The foregoing comments of course make no pretense to dealing exhaustively either with Chapman's translation of the Batrachomyomachia [→page 164] or the mock−heroic elements of Paradise Lost—let alone the tradition of English mock epic which both these poems in their different ways exemplify. I wish simply to point, by way of a brief response to Tom MacFaul's work, to the broader narrative within which that work participates and which it helps to elucidate in some detail.
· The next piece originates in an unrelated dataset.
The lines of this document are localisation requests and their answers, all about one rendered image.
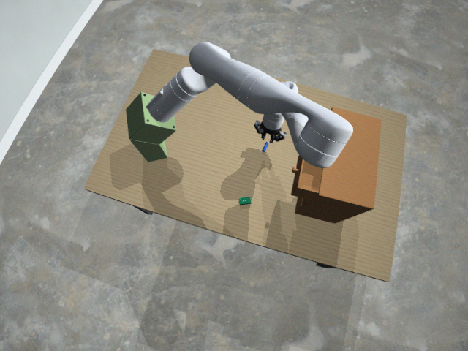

I suspect MacFaul has already considered the importance of both Chapman and Milton to the story he tells, and I would not be surprised to see him deal with these poets in other, related publications.

Florida State University
Tallahassee, FL



Works Cited

Hughes, Merritt Y. Ten Perspectives on Milton. New Haven: Yale UP, 1965.

Johnson, Samuel. Lives of the Poets. Selected Poetry and Prose. Ed. Frank Brady and W. K. Wimsatt. Berkeley: U of California P, 1977. 337−642.

Milton, John. Paradise Lost. The Riverside Milton. Ed. Roy Flannagan. Boston: Houghton Mifflin, 1998. 297−710.

Scully, Stephen. “The Homeric Hymns and George Chapman’s Translation.” Introduction. Chapman’s Homeric Hymns and Other Homerica. Ed. Allardyce Nicoll. Princeton: Princeton UP, 2008. 1−40.

Voltaire. Candide. Voltaire’s Candide, Zadig, and Selected Stories. Trans. Donald M. Frame. Bloomington: Indiana UP, 1961. 15−101.